* THE TASK: Task for the listing below: copy it out in full, exactly.

== Segment start ==

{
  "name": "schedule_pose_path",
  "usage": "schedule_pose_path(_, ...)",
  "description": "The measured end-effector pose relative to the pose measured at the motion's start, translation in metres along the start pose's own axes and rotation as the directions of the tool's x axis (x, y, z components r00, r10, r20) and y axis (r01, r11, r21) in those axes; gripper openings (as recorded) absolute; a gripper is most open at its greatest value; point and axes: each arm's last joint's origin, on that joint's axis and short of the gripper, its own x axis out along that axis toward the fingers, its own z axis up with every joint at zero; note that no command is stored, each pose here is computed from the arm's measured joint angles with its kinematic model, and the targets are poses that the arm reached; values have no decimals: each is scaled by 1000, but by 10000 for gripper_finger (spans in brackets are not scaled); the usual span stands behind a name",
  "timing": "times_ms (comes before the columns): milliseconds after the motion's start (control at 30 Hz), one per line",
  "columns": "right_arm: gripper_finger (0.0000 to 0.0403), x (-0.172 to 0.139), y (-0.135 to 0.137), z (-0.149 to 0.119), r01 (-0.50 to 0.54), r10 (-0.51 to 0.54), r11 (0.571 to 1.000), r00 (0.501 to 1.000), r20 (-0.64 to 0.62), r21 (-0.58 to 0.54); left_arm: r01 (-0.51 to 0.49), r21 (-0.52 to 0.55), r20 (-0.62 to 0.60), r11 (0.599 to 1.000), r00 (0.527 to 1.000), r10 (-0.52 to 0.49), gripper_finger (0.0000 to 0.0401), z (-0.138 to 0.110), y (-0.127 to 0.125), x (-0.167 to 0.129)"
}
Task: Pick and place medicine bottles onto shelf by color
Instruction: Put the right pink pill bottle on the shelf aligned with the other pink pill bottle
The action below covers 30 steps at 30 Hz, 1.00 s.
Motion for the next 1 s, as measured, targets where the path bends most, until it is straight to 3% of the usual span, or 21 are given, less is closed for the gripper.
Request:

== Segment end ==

* EXPECTED OUTPUT:
{
  "name": "schedule_pose_path",
  "usage": "schedule_pose_path(_, ...)",
  "description": "The measured end-effector pose relative to the pose measured at the motion's start, translation in metres along the start pose's own axes and rotation as the directions of the tool's x axis (x, y, z components r00, r10, r20) and y axis (r01, r11, r21) in those axes; gripper openings (as recorded) absolute; a gripper is most open at its greatest value; point and axes: each arm's last joint's origin, on that joint's axis and short of the gripper, its own x axis out along that axis toward the fingers, its own z axis up with every joint at zero; note that no command is stored, each pose here is computed from the arm's measured joint angles with its kinematic model, and the targets are poses that the arm reached; values have no decimals: each is scaled by 1000, but by 10000 for gripper_finger (spans in brackets are not scaled); the usual span stands behind a name",
  "timing": "times_ms (comes before the columns): milliseconds after the motion's start (control at 30 Hz), one per line",
  "columns": "right_arm: gripper_finger (0.0000 to 0.0403), x (-0.172 to 0.139), y (-0.135 to 0.137), z (-0.149 to 0.119), r01 (-0.50 to 0.54), r10 (-0.51 to 0.54), r11 (0.571 to 1.000), r00 (0.501 to 1.000), r20 (-0.64 to 0.62), r21 (-0.58 to 0.54); left_arm: r01 (-0.51 to 0.49), r21 (-0.52 to 0.55), r20 (-0.62 to 0.60), r11 (0.599 to 1.000), r00 (0.527 to 1.000), r10 (-0.52 to 0.49), gripper_finger (0.0000 to 0.0401), z (-0.138 to 0.110), y (-0.127 to 0.125), x (-0.167 to 0.129)"
}
Task: Pick and place medicine bottles onto shelf by color
Instruction: Put the right pink pill bottle on the shelf aligned with the other pink pill bottle
The action below covers 30 steps at 30 Hz, 1.00 s.
Motion for the next 1 s, as measured, targets where the path bends most, until it is straight to 3% of the usual span, or 21 are given, less is closed for the gripper.
Request:

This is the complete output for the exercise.